The browsers we choose
Now let’s talk about browsers. And what to say about them, you say, and so everything is clear – this is the program with which we look at Web pages. Well, that’s right, their main purpose is to view Web pages. But why are there so many browsers in the world? And why do they display pages in different ways?
Let’s remember. What is the basis of web pages? True, the HTML language, and it will be defined as ASCII text with the insertion of special markup codes (or tags). And when the browser displays the page, then it finds these codes and performs the corresponding actions (for example, meeting the <b> tag starts displaying the subsequent text in bold, and meeting </b> – stops doing this). A complete set of such tags is called a specification and is supported by a WWW consortium, which includes all the major companies developing software for the Internet (including Microsoft with Netscape). Ideally, all browsers should meet these specifications, but, unfortunately, real life and competition between leading browser manufacturers are making adjustments.
Let me remind you that initially HTML was positioned as a logical markup language for the text, independent of the output device. That is, the tags were perceived as an indication of the allocation of part of the text in some way. From here in the language there are many so-called logical tags like <strong>, <em>,:: unfortunately rarely used. The phrase “independent of the output device” means that the result of interpreting the HTML code can be displayed not only on the screen, but also, for example, on a sound card (when the computer itself reads the contents of the HTML page to you) or on a special device that reproduces page content with braille code. But it turned out that the HTML language, in the end, turned into a language for describing pages on a computer screen.
At the moment there are two browsers, the features of which should be taken into account by the web-designer when making pages. These are “Netscape Navigator” and “Microsoft Internet Explorer” (what if someone doesn’t know 🙂 In fact, there are much more browsers, but together they occupy only about 1% of the market and, as a rule, strive for compatibility with one of the two leaders. Between themselves, the leading browsers share the market in a ratio of approximately 75/25 (Internet Explorer is currently leading). So, in the future only these programs will be considered.
The first rule of professional web design
Why do we have to consider how our pages look in both browsers, if there is an HTML language standard, and all of them are required to properly view the code? And the fact of the matter is that they interpret the code differently (sometimes very differently), not only versions of different browsers, but also different versions of the same browser.
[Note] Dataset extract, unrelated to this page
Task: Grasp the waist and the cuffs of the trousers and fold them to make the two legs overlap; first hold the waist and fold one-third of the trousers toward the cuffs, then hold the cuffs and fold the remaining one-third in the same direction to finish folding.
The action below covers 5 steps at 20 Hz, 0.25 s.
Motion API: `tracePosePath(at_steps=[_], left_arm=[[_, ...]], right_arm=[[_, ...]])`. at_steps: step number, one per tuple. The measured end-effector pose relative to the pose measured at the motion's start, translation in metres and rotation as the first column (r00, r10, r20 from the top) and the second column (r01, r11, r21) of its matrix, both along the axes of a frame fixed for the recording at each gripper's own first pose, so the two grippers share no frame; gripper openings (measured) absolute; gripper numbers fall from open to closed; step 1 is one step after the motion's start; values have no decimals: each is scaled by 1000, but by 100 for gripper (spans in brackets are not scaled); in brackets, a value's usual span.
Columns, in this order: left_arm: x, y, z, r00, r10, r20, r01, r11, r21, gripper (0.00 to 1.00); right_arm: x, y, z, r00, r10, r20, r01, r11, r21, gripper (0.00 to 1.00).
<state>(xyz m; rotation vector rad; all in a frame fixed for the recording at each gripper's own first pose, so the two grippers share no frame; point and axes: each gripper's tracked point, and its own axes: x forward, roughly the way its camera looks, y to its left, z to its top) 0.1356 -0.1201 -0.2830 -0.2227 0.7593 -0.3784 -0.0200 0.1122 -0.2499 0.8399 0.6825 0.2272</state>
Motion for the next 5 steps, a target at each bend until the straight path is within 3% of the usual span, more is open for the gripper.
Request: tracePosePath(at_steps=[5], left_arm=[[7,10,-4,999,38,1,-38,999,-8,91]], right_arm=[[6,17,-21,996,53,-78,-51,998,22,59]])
The reason for this was the competition of companies when they introduced new tags to increase the competitiveness of their products. And as a result of any closed program, they differently understand the meaning of certain tags.
Hence, the first rule – a professional web-designer is simply obliged to know how his pages are viewed in all popular browsers and their various versions.
The second rule of professional web design
In addition, it is also necessary to take into account the fact that users have computers with different hardware configurations. I don’t mean that someone goes on the Web on a 286 machine (what if it’s true? :), but there are many quite modern computers that have low resolution. You don’t have to go far for examples – a laptop. A large number of them are available with a black and white screen, and color laptops are most often limited to a palette of 256 colors. Or, for example, palmtops (becoming popular handheld computers) running Windows CE – they were originally black and white.
So, we got to the second rule – a professional Web designer should look at pages with a different number of colors. And if necessary, make pages using only a safe palette.
The third rule of professional web design
All pages belong to one large unified network (WWW is called :), and this network contains completely different computers: IBM PC-compatible, Apple Macintosh, various versions of UNIX, Amiga,: Yes, and anything else. And all these platforms, so to speak, are slightly different when displaying graphics on the screen. It is unlikely that the font in Linux will be exactly the same as in Windows, and the default color palette may differ, and the dithering algorithm when displayed on the screen, and: In general, if the site is important and of interest to a wide range of users, be sure to test site on different platforms and under different operating systems. This was the third rule of a professional web designer 🙂
And don’t forget about text browsers, the most famous of which is Lynx. The site can be arbitrarily beautiful, but what good is it if they do not see it!